MONTPELIER, Vt. – The Vermont Supreme Court on Friday cleared the way for a Hartland landowner to move a cemetery of more than 150 years, over the objections of the family of two former owners of the property whose ashes were buried there in 1983.

In reversing a lower court, the justices said Jerome King of Hanover, N.H., and his family do not have rights to keep his parents’ cremated remains buried in a plot on land now owned by telephone executive Michel Guite.

It was a victory for Guite, chief executive of the Vermont Telephone Co., in a battle that began shortly after he bought the property, a farm more than 200 years old, in 2008. Guite has often come under fire for his stated intent to move the graveyard. The town passed a nonbinding resolution against the proposal, and the head of the Vermont Old Cemetery Association called the plan “a heinous thing.”

Guite said he wanted to move the cemetery to a corner of the property by a town road, to allow descendants of the Aldrich family, which created the burial ground in the 19th century, easier access. Its current location on a hilltop on the more than 100 acres had been poorly tended and had become a “party site,” where beer cans, drug paraphernalia and the remains of fireworks have been found, Guite said in an interview. It was also near where he wanted to build a house.

Aldrich descendants sold the property in 1853, “excepting out of the above described premises 41 feet of ground by 27 feet which is the burying ground on said premises,” according to the deed drafted at the time. That meant, according to the Supreme Court, that the Aldrich heirs have maintained ownership of the tiny burial plot ever since, while the surrounding land has had a succession of owners.

Among them were Robert W. and Dorothy B. King, who bought the property in 1950 and died during the 1970s.
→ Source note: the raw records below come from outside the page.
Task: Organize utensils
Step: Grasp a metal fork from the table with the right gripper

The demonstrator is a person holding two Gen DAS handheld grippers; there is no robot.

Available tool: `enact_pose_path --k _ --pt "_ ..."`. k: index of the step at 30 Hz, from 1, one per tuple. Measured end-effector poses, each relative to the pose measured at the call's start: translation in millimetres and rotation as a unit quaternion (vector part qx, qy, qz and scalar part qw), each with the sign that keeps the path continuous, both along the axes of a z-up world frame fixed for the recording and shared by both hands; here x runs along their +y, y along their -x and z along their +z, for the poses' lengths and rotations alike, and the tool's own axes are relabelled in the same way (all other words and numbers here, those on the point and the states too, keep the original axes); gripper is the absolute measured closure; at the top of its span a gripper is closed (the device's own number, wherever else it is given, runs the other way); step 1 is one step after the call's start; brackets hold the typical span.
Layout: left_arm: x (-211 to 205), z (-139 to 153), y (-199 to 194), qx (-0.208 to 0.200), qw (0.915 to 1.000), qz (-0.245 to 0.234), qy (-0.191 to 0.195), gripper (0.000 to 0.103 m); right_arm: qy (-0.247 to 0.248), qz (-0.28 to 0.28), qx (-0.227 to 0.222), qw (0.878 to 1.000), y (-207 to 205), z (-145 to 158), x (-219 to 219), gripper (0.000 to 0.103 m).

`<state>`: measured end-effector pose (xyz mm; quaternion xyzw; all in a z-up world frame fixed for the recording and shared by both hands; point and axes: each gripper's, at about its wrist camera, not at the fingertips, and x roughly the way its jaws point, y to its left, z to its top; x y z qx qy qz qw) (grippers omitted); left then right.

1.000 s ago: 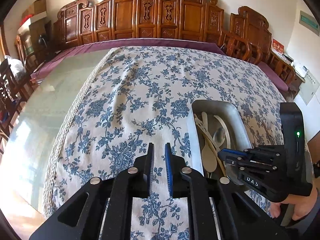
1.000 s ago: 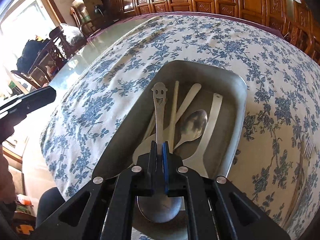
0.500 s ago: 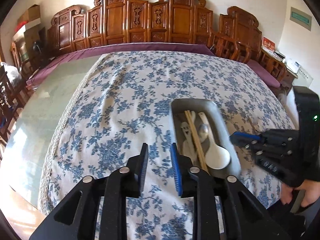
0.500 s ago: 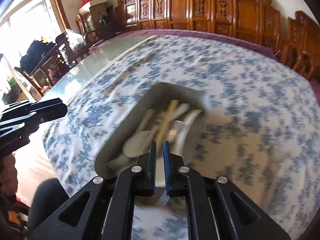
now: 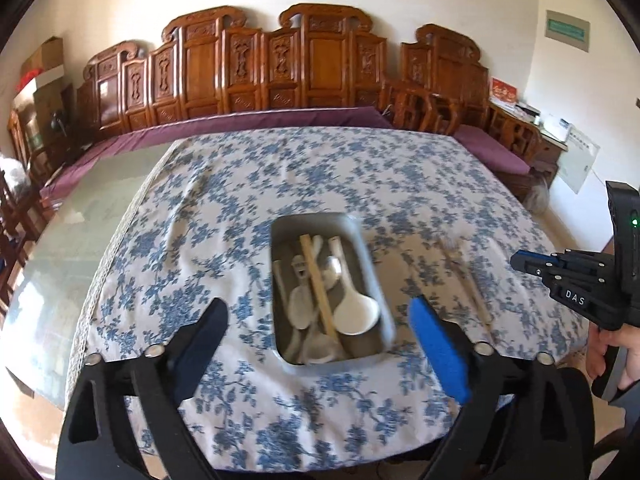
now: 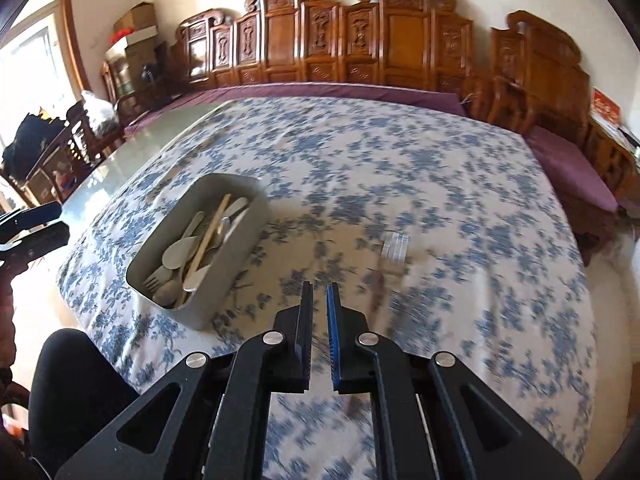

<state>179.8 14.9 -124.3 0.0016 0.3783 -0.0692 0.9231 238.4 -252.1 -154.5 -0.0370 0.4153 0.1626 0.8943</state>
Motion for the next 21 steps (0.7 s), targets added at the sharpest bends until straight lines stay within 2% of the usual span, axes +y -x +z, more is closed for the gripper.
enact_pose_path --k 6,12,15,18,21 --pt "-27 10 13 -0.006 0.9997 -0.022 -0.006 0.008 0.001 -0.022 -0.014 1.000 23 14 -28 0.094" --pt "-56 8 11 0.003 0.9987 -0.050 -0.011 0.008 0.003 -0.041 -0.016 0.999 31 16 -50 0.094" --pt "-66 6 7 0.004 0.9983 -0.057 -0.015 0.008 0.002 -0.043 -0.010 0.999 27 12 -55 0.094" --pt "-73 1 -1 0.010 0.9983 -0.057 -0.012 0.008 0.005 -0.041 -0.003 0.999 16 2 -56 0.085" --pt "-79 -5 -12 0.017 0.9980 -0.060 -0.009 0.008 0.009 -0.036 0.009 0.999 -2 -14 -55 0.085"
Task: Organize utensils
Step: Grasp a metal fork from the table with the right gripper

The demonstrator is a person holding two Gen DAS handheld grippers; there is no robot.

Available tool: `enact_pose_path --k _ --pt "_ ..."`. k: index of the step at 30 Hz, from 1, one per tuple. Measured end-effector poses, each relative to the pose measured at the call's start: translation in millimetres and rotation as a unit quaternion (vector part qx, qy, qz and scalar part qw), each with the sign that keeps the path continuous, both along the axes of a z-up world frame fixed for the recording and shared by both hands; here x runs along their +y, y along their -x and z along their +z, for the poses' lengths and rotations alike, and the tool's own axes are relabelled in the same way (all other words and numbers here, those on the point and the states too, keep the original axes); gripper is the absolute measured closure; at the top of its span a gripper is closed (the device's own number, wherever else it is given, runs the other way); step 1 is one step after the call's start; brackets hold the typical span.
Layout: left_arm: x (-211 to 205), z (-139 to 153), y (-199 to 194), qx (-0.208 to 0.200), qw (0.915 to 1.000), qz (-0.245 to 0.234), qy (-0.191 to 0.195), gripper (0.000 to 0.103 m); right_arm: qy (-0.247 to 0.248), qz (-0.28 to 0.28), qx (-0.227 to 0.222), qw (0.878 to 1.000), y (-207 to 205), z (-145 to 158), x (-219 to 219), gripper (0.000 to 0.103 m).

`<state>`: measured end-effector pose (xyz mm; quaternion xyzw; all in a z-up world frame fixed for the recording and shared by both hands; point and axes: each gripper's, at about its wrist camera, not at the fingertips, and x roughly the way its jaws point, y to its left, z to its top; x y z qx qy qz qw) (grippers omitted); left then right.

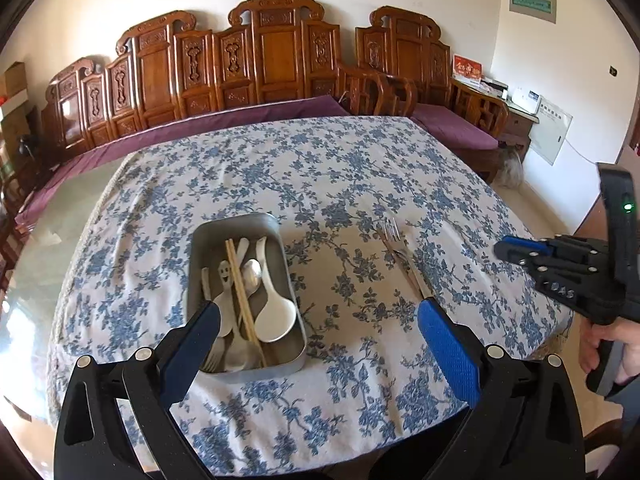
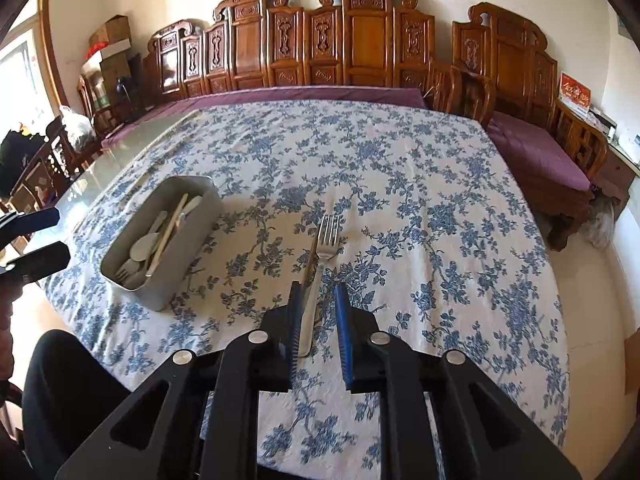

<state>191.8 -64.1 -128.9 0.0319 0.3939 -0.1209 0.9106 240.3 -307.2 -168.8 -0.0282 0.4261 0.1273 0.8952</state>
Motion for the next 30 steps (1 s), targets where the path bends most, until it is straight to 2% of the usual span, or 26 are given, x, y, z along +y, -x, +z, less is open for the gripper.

They were cremated and their ashes were buried in the old Aldrich plot on the land they loved so well, said their son Jerome King, now 84. King and his family objected strongly when they heard that the ashes of Robert and Dorothy King were to be exhumed and moved.

The legal issue, the court said, was whether the 1853 deed created a “fee simple” provision maintaining outright ownership of the burial plot with the Aldrich descendants, or whether it was an “easement,” extending broader rights to subsequent property owners to use the plot as a burial ground.

Reversing the decision of Windsor Superior Court Judge Harold Eaton Jr., the unanimous ruling said the Aldrich descendants maintain exclusive rights to the burial plot and the King family “had no right to bury the cremated remains in it.”